Archive for the ‘Uncategorized’ Category

Why Apache Monitoring is not as easy as they say…

Wednesday, August 18th, 2010

So when you set up Apache Monitoring, it’s not really as easy as they say.
Or more accurately, getting apache monitored is easy – setting the appropriate alerts is not always.
While Logicmonitor, referenced above, has sensible defaults based on Apache’s httpd default MaxClients, many sites have to tune the MaxClients (either to increase it, if they are serving mostly static content, or decrease it if serving with php, perl or other backends, due to memory/scalability issues.) Monitoring systems have no way of knowing what the real limit of an httpd server has been set to – and while it’s easy enough to adjust the thresholds in the monitoring system, I just wonder why mod_status does not report the configured limits of MaxClients (& ThreadsPerChild).
Then the monitoring systems could read this and set their thresholds appropriately, automatically. (At least decent ones like LogicMonitor could. Any monitoring system that can’t do calculated alert thresholds is not worth deploying, IMHO. )
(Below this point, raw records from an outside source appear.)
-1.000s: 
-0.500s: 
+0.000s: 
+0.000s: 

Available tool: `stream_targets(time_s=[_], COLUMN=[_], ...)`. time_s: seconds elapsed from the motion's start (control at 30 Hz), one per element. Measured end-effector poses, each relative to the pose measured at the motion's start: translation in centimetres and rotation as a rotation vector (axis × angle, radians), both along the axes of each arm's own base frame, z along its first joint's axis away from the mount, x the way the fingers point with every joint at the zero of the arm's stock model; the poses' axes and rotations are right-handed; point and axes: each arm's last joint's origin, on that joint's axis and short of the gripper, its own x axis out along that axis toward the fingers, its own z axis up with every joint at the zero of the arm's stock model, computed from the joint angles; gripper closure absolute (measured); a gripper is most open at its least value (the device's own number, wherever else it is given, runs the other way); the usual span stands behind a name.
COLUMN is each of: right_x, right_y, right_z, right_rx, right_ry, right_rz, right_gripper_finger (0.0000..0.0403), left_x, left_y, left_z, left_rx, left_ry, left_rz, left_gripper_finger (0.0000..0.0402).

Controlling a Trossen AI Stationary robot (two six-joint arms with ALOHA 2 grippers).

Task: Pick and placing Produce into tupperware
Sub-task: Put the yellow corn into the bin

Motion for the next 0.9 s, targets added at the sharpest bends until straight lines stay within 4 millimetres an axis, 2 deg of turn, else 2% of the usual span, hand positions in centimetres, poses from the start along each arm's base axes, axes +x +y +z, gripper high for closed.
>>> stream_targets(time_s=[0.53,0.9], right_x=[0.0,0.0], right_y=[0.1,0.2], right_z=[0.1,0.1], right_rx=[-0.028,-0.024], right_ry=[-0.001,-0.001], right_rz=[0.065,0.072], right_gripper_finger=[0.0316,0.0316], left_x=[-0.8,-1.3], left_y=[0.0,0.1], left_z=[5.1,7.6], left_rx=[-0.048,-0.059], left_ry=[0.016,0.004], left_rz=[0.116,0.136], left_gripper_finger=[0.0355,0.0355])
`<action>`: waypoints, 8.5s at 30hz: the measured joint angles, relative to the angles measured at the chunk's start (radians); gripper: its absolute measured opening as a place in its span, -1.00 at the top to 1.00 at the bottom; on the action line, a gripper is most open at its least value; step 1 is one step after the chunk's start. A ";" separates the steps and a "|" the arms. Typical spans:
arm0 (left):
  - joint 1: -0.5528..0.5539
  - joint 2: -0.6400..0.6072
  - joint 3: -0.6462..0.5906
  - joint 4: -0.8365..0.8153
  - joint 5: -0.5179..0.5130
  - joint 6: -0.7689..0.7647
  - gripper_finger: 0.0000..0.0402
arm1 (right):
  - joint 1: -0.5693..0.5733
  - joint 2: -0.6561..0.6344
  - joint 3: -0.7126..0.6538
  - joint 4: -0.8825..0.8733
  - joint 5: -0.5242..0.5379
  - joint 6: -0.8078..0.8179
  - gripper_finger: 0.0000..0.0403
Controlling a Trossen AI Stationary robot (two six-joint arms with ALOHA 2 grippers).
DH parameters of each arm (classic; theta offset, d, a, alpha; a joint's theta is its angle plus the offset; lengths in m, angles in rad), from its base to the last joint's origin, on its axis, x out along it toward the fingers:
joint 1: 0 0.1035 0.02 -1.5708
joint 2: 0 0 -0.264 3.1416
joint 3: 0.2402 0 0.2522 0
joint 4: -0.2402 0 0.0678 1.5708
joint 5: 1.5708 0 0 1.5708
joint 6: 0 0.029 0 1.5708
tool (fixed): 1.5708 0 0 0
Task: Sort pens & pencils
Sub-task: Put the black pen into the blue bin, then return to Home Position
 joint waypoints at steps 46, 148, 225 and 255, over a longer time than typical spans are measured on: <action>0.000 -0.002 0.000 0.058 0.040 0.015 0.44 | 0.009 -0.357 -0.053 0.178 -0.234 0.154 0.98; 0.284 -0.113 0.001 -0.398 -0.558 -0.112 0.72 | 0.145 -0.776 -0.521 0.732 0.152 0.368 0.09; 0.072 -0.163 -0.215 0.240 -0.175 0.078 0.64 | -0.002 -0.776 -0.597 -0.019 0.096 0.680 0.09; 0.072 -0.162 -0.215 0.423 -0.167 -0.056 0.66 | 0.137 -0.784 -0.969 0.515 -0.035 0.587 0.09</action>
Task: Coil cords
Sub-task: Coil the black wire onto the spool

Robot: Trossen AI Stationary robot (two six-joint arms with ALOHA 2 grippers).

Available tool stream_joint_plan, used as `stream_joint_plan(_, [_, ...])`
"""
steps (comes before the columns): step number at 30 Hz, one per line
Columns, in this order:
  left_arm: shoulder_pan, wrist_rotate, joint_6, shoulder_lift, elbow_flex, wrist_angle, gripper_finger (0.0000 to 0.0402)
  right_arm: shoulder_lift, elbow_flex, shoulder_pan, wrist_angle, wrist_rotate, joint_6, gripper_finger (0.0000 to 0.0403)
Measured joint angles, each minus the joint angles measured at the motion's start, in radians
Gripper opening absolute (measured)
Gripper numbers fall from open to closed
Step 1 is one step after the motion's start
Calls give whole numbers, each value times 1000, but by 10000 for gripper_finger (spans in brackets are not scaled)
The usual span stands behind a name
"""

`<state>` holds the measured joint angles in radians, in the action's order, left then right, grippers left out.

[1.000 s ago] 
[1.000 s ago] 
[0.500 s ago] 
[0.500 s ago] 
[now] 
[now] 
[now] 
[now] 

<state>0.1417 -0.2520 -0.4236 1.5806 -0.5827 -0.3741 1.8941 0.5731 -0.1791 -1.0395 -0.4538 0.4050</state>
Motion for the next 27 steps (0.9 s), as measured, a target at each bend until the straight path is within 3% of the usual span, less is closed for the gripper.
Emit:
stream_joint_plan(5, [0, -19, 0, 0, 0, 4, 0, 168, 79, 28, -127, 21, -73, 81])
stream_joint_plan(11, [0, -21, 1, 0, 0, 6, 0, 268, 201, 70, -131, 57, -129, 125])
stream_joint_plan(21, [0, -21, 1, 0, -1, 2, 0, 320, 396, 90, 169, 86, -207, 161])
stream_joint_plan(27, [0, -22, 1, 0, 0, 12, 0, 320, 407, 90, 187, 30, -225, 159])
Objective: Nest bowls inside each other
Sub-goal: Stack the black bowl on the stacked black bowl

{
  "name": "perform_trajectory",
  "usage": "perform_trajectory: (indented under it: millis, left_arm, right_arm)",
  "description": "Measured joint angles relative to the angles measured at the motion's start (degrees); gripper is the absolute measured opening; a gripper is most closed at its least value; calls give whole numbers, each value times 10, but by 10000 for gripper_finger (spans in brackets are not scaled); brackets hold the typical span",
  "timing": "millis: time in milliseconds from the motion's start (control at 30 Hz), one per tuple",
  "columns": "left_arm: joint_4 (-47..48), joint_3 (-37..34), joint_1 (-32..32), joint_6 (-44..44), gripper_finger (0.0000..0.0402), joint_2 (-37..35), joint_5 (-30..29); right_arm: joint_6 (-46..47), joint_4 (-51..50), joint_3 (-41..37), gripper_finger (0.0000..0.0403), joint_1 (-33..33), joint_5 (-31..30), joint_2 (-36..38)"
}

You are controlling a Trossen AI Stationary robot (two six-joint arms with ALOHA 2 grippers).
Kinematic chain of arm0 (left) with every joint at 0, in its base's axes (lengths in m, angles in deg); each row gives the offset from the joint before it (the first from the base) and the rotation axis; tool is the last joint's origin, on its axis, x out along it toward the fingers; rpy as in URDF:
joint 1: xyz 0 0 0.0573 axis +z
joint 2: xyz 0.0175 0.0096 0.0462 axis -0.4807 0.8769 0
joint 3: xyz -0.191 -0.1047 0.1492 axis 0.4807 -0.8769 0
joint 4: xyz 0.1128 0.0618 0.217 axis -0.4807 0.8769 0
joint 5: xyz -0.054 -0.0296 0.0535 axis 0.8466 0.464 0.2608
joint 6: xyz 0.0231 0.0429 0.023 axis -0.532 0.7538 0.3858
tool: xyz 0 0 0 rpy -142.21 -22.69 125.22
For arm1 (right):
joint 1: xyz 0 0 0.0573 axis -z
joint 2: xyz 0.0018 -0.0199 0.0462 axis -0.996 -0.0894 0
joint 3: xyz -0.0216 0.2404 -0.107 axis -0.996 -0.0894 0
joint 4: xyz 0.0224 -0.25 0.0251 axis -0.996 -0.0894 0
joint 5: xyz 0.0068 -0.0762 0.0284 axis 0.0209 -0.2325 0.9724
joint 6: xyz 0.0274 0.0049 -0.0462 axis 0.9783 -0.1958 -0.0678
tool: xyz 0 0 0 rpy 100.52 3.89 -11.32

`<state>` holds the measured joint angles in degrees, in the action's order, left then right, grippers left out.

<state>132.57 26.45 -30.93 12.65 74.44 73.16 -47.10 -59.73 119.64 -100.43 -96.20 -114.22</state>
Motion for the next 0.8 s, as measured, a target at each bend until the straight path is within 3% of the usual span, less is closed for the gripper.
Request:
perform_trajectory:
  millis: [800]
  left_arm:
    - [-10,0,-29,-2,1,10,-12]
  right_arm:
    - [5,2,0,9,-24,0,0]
Running NetApp Simulator on a vSphere virtual machine.

Friday, August 13th, 2010

Setting up the NetApp simulator on a CentOS server seemed, from all accounts, like it should be simple.
So, provisioned another Centos server using cobbler on a vSphere host. Installed the NetApp simulator, ran setup:
first minor hiccup was that if you try to give the simulator lots of memory (I tried about 3G) it silently reports a segmentation fault. (Silent from the runsim.sh script – run the called command manually and you can see it.)
Change that to 512M, and it works fine.

Second hiccup – I now had a working NetApp running on my Linux host, but it could not communicate with any other host. I could see it’s ARP requests reaching the default gateway, and the gateway replying, by the replies were not being seen on the Linux host hosting the simulator, nor on the simulator itself.

This tickled the memory that VMware locks down the virtual switch from promiscuous mode (and the simulator puts the host Linux into promiscuous mode, so it can receive packets for the virtual NetApp, which has its own mac and IP).
so:
fire up vCenter, click the Host, Configuration, Networking, properties, and set the VM Network switch to accept Promiscuous mode, Mac address changes, and Forged transmits.

Now my virtual NetApp is reachable, I can mount its volumes from other hosts in the lab, and all is well.
It responds to NetApp monitoring software just like a real NetApp, too, with API monitoring, etc.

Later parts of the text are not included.